Jim Battle wrote:
When you
scan to bilevel, exactly where an edge crosses the threshold is subject
to exact placement of the page, what the scanner's threshold is, and
probably what phase the 60 Hz AC is since it to some degree couples to
the lamp brightness (hopefully not much at all, but if you are splitting
hairs...). Thus there is no "perfect" scan.
Never claimed there was. But I don't want software to DELIBERATELY
muck about with the image, replacing one glyph with another. That's
potentially MUCH WORSE than any effect you're going to get from the
page being shifted or skewed a tiny amount.

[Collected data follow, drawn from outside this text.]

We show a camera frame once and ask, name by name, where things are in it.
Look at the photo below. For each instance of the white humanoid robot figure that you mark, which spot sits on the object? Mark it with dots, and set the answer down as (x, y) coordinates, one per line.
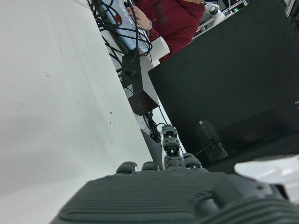
(218, 15)

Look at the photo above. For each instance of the black cylindrical device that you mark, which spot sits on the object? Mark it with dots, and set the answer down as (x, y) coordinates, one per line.
(206, 137)

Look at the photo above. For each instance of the white box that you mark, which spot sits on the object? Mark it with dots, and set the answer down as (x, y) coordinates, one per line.
(160, 47)

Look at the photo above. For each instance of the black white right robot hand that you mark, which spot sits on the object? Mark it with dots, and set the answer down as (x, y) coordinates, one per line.
(149, 200)

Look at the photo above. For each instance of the black monitor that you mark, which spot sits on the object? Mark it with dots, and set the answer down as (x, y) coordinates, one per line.
(222, 81)

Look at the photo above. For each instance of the teach pendant with red button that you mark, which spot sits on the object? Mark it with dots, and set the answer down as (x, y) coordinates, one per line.
(128, 38)

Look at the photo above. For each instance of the person in red hoodie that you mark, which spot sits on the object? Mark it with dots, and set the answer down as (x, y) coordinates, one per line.
(177, 23)

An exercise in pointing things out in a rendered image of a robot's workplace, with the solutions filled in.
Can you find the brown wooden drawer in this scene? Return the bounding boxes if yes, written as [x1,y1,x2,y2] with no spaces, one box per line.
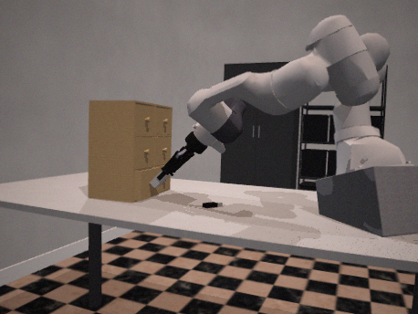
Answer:
[154,164,170,192]
[134,167,160,201]
[134,137,154,168]
[155,108,172,134]
[135,104,155,134]
[154,137,171,164]

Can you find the tan wooden chest of drawers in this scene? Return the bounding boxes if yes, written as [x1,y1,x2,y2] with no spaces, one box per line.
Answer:
[89,100,172,203]

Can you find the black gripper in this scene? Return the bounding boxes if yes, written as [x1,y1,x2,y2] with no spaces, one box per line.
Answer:
[150,131,208,188]

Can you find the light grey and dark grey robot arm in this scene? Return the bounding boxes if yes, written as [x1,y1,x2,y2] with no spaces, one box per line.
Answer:
[187,15,414,175]

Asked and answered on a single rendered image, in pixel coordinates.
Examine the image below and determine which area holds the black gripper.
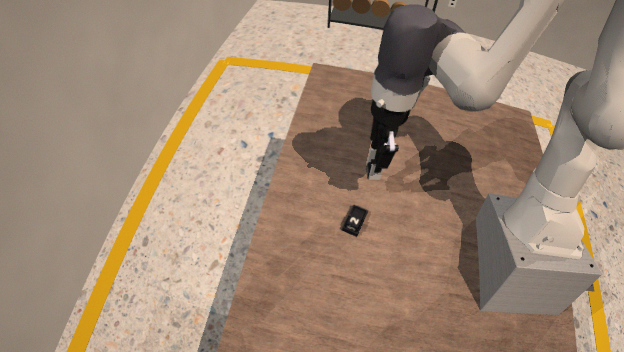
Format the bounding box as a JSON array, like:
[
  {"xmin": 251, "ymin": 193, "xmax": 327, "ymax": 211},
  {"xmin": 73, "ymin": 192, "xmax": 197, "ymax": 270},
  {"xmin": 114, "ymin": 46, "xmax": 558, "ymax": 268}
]
[{"xmin": 367, "ymin": 100, "xmax": 411, "ymax": 180}]

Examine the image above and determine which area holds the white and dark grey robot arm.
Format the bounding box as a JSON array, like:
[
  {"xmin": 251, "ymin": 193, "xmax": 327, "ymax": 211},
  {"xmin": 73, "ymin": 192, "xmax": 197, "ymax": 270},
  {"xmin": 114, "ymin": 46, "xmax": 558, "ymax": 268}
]
[{"xmin": 371, "ymin": 0, "xmax": 624, "ymax": 259}]

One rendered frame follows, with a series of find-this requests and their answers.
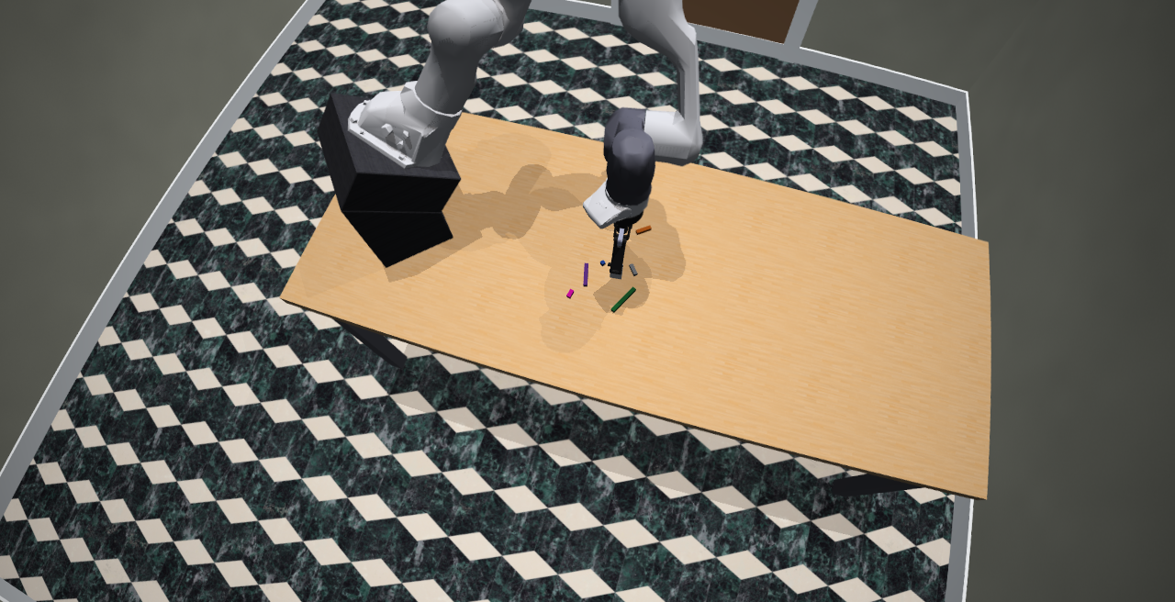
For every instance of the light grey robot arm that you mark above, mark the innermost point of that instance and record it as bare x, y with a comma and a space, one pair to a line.
420, 119

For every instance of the green rod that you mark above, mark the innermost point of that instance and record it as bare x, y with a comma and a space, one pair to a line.
626, 296

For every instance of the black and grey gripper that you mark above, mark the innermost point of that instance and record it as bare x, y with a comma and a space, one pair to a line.
616, 264

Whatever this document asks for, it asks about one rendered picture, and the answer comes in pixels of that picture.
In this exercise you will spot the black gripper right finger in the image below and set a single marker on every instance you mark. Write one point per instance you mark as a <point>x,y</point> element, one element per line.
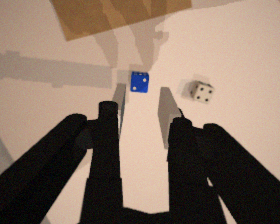
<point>250,192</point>

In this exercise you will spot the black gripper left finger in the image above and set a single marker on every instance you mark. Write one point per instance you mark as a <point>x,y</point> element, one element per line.
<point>31,185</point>

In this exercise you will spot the blue die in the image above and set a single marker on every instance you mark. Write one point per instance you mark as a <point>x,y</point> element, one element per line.
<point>139,82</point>

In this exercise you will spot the white die with black pips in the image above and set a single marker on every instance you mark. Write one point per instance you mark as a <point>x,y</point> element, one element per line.
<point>202,92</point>

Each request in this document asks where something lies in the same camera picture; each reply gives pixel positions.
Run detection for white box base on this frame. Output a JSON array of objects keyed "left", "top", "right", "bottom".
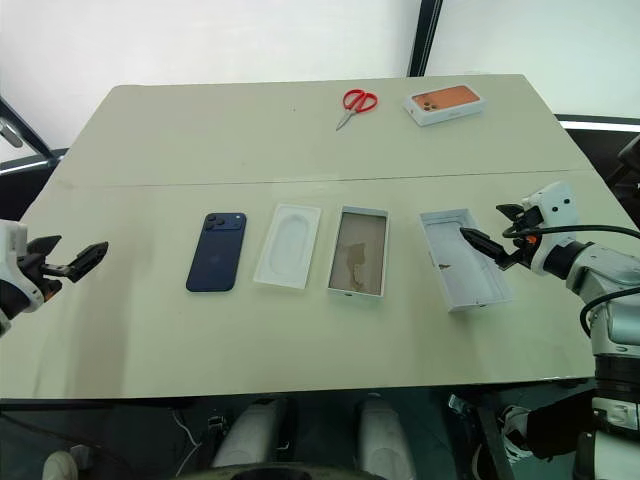
[{"left": 327, "top": 204, "right": 390, "bottom": 298}]

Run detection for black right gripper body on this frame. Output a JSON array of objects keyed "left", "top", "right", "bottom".
[{"left": 498, "top": 206, "right": 544, "bottom": 272}]

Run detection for white box lid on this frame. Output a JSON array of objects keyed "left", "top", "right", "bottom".
[{"left": 418, "top": 207, "right": 515, "bottom": 314}]

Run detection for red handled scissors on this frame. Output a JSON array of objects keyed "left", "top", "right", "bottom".
[{"left": 335, "top": 88, "right": 380, "bottom": 132}]

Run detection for white moulded insert tray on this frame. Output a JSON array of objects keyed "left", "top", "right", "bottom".
[{"left": 252, "top": 202, "right": 323, "bottom": 290}]

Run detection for phone box with orange print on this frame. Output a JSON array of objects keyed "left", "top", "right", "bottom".
[{"left": 402, "top": 84, "right": 489, "bottom": 128}]

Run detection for white shoe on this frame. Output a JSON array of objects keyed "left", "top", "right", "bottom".
[{"left": 41, "top": 449, "right": 79, "bottom": 480}]

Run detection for black table leg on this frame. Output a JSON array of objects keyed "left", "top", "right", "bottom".
[{"left": 474, "top": 403, "right": 512, "bottom": 480}]

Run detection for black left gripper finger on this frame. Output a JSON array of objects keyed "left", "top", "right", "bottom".
[
  {"left": 64, "top": 241, "right": 110, "bottom": 283},
  {"left": 25, "top": 234, "right": 62, "bottom": 259}
]

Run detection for thin white cable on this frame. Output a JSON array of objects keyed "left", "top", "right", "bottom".
[{"left": 171, "top": 408, "right": 199, "bottom": 474}]

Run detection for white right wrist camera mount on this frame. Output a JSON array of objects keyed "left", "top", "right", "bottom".
[{"left": 519, "top": 181, "right": 581, "bottom": 277}]

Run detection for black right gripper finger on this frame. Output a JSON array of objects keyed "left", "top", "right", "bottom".
[
  {"left": 494, "top": 202, "right": 526, "bottom": 222},
  {"left": 458, "top": 227, "right": 508, "bottom": 262}
]

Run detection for white rounded robot leg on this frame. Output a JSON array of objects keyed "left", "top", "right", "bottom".
[
  {"left": 356, "top": 394, "right": 417, "bottom": 480},
  {"left": 213, "top": 398, "right": 287, "bottom": 470}
]

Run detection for black background equipment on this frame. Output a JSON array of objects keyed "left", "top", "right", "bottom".
[{"left": 553, "top": 113, "right": 640, "bottom": 202}]

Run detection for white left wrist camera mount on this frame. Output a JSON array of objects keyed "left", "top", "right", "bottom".
[{"left": 0, "top": 219, "right": 44, "bottom": 314}]

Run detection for black window frame post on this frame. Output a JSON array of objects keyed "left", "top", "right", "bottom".
[{"left": 406, "top": 0, "right": 444, "bottom": 79}]

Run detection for dark metal frame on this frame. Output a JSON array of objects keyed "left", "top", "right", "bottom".
[{"left": 0, "top": 94, "right": 67, "bottom": 174}]

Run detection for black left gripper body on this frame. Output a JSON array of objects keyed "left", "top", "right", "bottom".
[{"left": 17, "top": 252, "right": 74, "bottom": 304}]

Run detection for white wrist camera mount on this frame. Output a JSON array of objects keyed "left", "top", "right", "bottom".
[
  {"left": 0, "top": 219, "right": 44, "bottom": 314},
  {"left": 519, "top": 181, "right": 581, "bottom": 277}
]

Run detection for dark blue smartphone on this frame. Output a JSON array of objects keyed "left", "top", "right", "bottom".
[{"left": 185, "top": 211, "right": 248, "bottom": 294}]

If you are scanning as such a low resolution that two
"e"s from
different fonts might get confused with each other, your OCR attempts
will be hopeless as well.
But that's what you yourself said that the DjVu software does. It
replaces glyphs with other glyphs that it thinks are similar. No matter
how good a job it thinks it can do of that, I DO NOT WANT IT FOR
ARCHIVAL DOCUMENTS.
I normally scan at 300 or 400 DPI; when there is very tiny text I
sometimes use 600 DPI.
Even at those resolutions, it can be difficult to tell some characters
apart, expecially from poor quality originals. But usually I can do
it if I study the scanned page very closely. No, OCR today cannot do
as good a job at that as I can. Someday OCR may be better. But
arbitrarily replacing the glyphs with other ones the software considers
"good enough" is going to f*&# up any possibility of doing this by
either a human OR OCR.
And all to make the file a little smaller. DVD-R costs about $0.25
to store 4.7GB of data, so I just can't get excited about using lossy
encoding for text and line art pages that usually don't encode with
lossless G4 to more than 50K bytes per page.
Eric